Quantos terceiros podemos contar nesse arranjo? Quantas partes envolvidas em um simples pagamento, uma mera transferência de dígitos eletrônicos? Quais intermediários o Bitcoin poderia substituir? Possivelmente, todos.
Como? Vejamos. Primeiro, o Bitcoin permite ao usuário ser o seu próprio banco, tanto para custódia quanto para transferência de recursos. Segundo, o Bitcoin tem sua própria moeda, emitida de forma descentralizada e competitiva. Não há necessidade de uma autoridade monetária encarregada da política monetária.
Além disso, o Bitcoin é um protocolo que padroniza a linguagem de comunicação em uma rede própria e distribuída que independe de um servidor central, em que a validação e registro das transações ocorrem de forma segura e transparente, mas sem jamais abdicar da privacidade para seus usuários.
A tecnologia disruptiva do Bitcoin é capaz de fazer com que bancos, casas de liquidação, redes de intercomunicação financeira e bancos centrais sejam supérfluos.

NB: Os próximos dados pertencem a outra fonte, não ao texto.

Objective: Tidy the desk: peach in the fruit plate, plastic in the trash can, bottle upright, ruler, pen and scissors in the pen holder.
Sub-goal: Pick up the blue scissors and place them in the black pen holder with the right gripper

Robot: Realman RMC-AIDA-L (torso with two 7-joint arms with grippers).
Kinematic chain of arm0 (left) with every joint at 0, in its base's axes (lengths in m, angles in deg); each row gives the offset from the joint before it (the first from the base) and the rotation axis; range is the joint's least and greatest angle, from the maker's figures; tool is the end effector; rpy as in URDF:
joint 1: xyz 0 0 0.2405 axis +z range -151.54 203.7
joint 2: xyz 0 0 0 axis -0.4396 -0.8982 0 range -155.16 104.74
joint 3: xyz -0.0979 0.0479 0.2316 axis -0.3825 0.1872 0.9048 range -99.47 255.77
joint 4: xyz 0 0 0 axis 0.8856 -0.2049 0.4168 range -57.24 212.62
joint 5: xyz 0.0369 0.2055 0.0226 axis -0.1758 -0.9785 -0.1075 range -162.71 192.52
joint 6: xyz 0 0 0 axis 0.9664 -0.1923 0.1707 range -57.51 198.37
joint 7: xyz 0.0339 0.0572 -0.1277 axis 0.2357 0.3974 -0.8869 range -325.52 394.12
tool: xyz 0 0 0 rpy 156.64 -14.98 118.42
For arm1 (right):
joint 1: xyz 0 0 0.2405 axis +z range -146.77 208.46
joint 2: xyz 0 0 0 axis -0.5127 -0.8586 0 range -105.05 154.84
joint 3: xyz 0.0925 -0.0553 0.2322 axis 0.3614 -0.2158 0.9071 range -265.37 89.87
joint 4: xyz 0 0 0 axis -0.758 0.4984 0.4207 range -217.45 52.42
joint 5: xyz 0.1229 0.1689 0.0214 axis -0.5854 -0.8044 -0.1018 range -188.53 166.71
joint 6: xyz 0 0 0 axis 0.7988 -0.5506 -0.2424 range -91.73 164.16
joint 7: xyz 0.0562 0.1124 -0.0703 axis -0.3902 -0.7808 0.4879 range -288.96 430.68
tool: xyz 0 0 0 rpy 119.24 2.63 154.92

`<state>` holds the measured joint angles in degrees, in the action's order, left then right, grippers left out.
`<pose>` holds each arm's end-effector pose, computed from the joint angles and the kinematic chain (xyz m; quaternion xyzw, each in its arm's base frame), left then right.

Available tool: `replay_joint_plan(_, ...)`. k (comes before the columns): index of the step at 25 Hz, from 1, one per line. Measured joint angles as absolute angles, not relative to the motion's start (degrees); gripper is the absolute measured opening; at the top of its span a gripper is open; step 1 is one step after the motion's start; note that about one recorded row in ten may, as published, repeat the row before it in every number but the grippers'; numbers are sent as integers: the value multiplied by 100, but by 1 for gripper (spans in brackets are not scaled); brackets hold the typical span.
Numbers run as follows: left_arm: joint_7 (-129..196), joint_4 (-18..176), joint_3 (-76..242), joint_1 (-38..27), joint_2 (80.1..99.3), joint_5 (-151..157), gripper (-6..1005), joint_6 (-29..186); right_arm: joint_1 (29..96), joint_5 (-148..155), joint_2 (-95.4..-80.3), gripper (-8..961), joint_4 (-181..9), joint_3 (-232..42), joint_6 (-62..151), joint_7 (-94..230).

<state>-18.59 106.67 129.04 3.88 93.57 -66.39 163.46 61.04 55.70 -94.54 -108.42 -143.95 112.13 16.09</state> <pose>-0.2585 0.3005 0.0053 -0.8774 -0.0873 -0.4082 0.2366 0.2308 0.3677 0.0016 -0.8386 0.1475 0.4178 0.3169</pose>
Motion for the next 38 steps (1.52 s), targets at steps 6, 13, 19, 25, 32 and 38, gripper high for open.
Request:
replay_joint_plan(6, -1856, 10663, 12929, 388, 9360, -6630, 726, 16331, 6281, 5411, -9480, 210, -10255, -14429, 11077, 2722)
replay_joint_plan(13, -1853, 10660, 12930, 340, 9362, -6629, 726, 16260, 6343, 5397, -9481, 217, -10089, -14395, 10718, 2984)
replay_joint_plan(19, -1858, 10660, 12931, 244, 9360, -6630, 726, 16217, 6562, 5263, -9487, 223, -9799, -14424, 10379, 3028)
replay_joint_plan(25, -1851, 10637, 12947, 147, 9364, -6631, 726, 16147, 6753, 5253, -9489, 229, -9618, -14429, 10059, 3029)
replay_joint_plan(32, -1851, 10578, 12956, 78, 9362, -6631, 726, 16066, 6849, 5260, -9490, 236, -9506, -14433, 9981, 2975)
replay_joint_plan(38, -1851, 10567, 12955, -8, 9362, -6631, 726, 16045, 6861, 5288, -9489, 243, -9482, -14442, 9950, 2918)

Não é apenas a indústria de pagamentos que sofrerá disrupção, mas a indústria financeira como um todo. Obviamente, neste estágio de adoção da tecnologia – em que a volatilidade da moeda ainda é relevante – a potencialidade do Bitcoin não pode ser alavancada por completo. Mas isso é uma questão de tempo e evolução da indústria de criptomoedas.
Mas sejamos honestos: que um software reúna todas essas características com potencial de tornar obsoletos ou redundantes intermediários tão arraigados no sistema financeiro mundial é algo digno de fascínio. Uma verdadeira proeza da mente humana. Uma invenção extraordinária, cujas implicações – embora nem sempre aparentes – não podem ser subestimadas.
Toda inovação disruptiva causa um certo encanto. Testemunhar a tecnologia do Bitcoin em funcionamento já é de arrepiar. Especialmente quando se apreendem as consequências que uma adoção mais massificada pode trazer.
Mas o encanto dos usuários é acompanhado da antipatia dos perturbados (os “disruptidos”), aqueles cujo mercado jamais será o mesmo depois da inovação disruptiva. No caso do Bitcoin, o mercado que está prestes a ser sacudido é nada menos que a indústria financeira global. Depois de décadas ou séculos com mínima inovação – em parte fruto da notória e excessiva intervenção estatal –, um pouquinho de disrupção à indústria financeira será muito bem-vindo. Pelo menos do ponto de vista do cidadão comum.